Hospitals

At SXSW, UPMC’s innovation and venture chiefs tout hospitals as strategic investors

The president of UPMC's venture arm and it's innovation chief were among panelists explaining the benefits of having a hospital as an investor while asking for help from startups to transform the customer experience in healthcare.

“The next big opportunity in healthcare is to make healthcare feel like Amazon,” declared Dr. Pamela Peele, chief analytics officer, UPMC Insurance Services Division and UPMC Enterprises Friday, the opening day of the annual SXSW interactive conference in Austin.

Except Amazon can’t alone change the face of healthcare because the industry is so large, unwieldy and complicated.  For that look toward integrated payer-provider health systems like UPMC who with their forward-thinking minds coupled with significant heft (UPMC is the largest employer in Pennsylvania) will team up with innovative startups.

That was the overall message of a four-person panel discussion meant to explain to innovative startups what UPMC does and the positive elements of having a hospital as a strategic investor. The goal is of course reduce cost and deliver better quality Tal Heppenstall, executive vice president, treasurer and president, UPMC Enterprises, the venture arm of the health system.

Oh and of course make some money along the way.

“As a strategic investor, what we are really looking to do is generate a separate set of revenues,” Heppenstall said.

So what kind of startups and ideas does UPMC consider worthwhile? For one, unlike other strategic investors – say for instance the venture arm of a life science company – UPMC Enterprises will only invest in startups where the larger organization – be it the provider side or the insurance side – is already a customer.

“We do not have an investment where we are not already the customer, customer zero” Heppenstall declared. “Having founded a startup 20 years ago and never having a customer zero, I think is a huge advantage to startup companies.”

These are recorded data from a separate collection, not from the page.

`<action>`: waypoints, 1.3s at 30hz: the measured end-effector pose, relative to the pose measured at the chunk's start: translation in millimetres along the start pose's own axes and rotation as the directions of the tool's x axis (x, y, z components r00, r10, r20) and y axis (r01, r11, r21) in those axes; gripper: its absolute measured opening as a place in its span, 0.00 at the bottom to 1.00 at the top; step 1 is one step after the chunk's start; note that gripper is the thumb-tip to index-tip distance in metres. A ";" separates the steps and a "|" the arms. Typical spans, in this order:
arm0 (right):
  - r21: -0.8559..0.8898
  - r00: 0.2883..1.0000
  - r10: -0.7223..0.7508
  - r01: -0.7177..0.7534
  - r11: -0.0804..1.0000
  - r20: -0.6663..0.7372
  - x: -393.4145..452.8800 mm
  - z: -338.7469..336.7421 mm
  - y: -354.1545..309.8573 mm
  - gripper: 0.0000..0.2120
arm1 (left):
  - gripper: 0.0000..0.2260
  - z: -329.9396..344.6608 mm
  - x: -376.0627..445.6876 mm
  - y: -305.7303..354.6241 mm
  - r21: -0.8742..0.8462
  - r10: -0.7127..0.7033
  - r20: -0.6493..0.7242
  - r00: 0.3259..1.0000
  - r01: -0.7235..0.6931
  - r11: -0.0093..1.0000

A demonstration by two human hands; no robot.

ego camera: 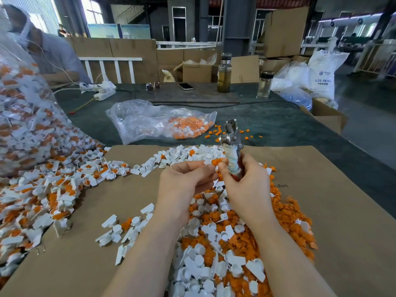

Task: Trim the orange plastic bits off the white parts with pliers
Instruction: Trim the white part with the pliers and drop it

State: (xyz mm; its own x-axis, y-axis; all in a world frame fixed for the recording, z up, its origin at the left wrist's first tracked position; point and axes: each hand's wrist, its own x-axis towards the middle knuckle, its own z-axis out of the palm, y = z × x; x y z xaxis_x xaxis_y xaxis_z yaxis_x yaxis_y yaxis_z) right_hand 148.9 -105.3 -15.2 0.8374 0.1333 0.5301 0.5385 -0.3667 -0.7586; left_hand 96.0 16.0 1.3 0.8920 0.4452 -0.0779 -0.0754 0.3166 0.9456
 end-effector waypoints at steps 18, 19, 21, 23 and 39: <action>-0.057 0.997 -0.051 0.048 0.997 -0.051 -2.9 2.7 -5.0 0.06 | 0.06 2.6 -4.6 2.3 0.186 0.184 -0.039 0.982 -0.174 0.967; -0.067 0.997 -0.059 0.056 0.996 -0.052 -3.1 2.6 -5.6 0.07 | 0.07 3.1 -4.7 2.4 0.188 0.186 -0.042 0.982 -0.175 0.967; -0.078 0.997 -0.068 0.064 0.995 -0.046 -3.9 2.4 -6.6 0.08 | 0.06 3.6 -4.7 2.5 0.184 0.188 -0.044 0.981 -0.177 0.967; -0.086 0.998 -0.056 0.053 0.995 -0.032 -4.2 2.2 -7.0 0.07 | 0.05 3.4 -4.7 2.5 0.187 0.192 -0.045 0.980 -0.181 0.966; -0.089 0.999 -0.042 0.041 0.995 -0.011 -3.3 1.2 -8.9 0.12 | 0.08 4.2 -4.4 2.4 0.403 0.282 -0.055 0.958 -0.237 0.884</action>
State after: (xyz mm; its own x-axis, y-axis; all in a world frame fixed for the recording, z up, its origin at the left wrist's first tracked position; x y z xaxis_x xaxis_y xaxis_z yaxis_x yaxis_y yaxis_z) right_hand 141.5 -101.4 -10.6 0.8128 0.1386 0.5658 0.5620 -0.4418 -0.6993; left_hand 93.7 11.2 5.3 0.8083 0.5622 0.1748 -0.0987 -0.1634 0.9816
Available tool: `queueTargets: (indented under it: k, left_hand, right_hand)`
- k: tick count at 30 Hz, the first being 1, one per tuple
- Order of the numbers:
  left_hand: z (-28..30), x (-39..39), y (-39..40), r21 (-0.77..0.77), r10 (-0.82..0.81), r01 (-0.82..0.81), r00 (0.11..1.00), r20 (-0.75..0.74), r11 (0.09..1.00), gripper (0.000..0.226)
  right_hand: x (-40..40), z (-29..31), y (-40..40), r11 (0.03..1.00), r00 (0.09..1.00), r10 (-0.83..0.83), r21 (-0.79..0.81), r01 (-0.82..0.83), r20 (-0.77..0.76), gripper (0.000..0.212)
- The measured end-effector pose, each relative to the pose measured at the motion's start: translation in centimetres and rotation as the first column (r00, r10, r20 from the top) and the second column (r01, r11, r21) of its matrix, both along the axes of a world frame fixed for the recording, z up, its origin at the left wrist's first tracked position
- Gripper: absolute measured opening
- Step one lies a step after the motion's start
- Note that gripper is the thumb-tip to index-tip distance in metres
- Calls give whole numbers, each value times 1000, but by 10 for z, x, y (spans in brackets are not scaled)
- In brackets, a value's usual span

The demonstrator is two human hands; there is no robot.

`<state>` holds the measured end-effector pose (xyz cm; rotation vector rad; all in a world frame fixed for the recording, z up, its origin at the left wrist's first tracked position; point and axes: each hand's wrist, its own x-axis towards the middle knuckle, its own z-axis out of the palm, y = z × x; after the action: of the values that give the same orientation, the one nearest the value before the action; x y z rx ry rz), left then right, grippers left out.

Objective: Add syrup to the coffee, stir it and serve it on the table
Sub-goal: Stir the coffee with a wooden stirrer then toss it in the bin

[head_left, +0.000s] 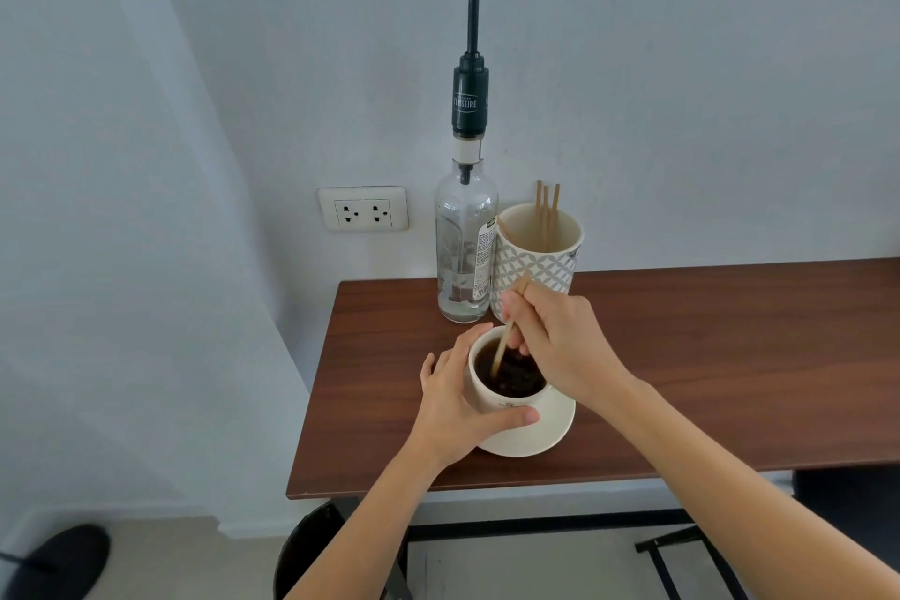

Xealth, a digital health startup, which allows doctors to prescribe digital content and services to patients, has benefited from that close tie to UPMC. The startup originated in Providence Health, a Seattle-based health system where CEO Mike McSherry, with zero knowledge of healthcare, was an entrepreneur-in-residence. McSherry and his team at Xealth were the creators of the popular Swype keynoard for smartphones.

While they understood good software and great user experience, they were novices when it came to understanding the ins and outs of healthcare. That’s where working with UPMC came in handy. Through the Xealth software system, UPMC doctors can prescribe relevant apps or send digital content to different patient groups. For instance, the Lantern app can be delivered to people tackling depression; and articles, videos and class enrollment schedules to improve maternity care for instance.

“These are things that weren’t possible before,” McSherry said. “[But] we’re not able to create these different digital solutions. I don’t know the pathways that medical and clinical leaders think are relevant for patient care. They are defining that for us. So I bring a toolset to the clinicians and they define the best uses for the patients … and that’s what we get from working collaboratively with a health system.

While the investment into Xealth may seem to be mutually beneficial, not all UPMC strategic investments have been successful. In an answer to the question, “what pitch do you wish you’d never hear again never” Heppenstall recalled the story of a failed investment in a digital pathology solution that began as a joint venture with a “large Fortune 50” company several years ago.

The Fortune 50 company declared this digital pathology product would be the best way to take pictures and hooked on that promise, UPMC launched a 50-50 joint venture to build this product.

“Seven years later what we realized that the pathologists were actually starting to take their iPhones out and say ‘I’ll click with this’ and the difference between the thing that we were building and the iPhone kept getting smaller and smaller. And so by the time we were done building it, we realized that it would cost more to construct than we could sell it for. That was a major loss to UPMC.”

But he noted that as an investor, one has to be willing to accept those failures.

The joint venture, by the way, was with GE Healthcare and the company was called Omnyx. The company launched in 2008 with a promise that the parents would contribute a combined $40 million. In December 2016, UPMC and Omnyx ended the relationship and the latter was absorbed into GE Healthcare. In January of this year, Tampa, Florida-based Inspirata bought Omnyx from GE Healthcare for an undisclosed sum.

The failure notwithstanding UPMC is convinced that the answer to transforming the customer experience in healthcare rests beyond its walls amidst innovative startups well-versed or not in healthcare.

“We are still walking into the bank in healthcare,” Peele said. “That is the next big opportunity in healthcare: How are we going to disrupt the customer experience. Who is going to do it? Doesn’t look like us it’s going to be us…I think it has to come from outside

In that spirit, UPMC Enterprises received to 42 pitches already this week.

Photo: Natalie Mis, Getty Images

CORRECTION: An earlier version of the story mistakenly stated Dr. Pamela Peele’s last name.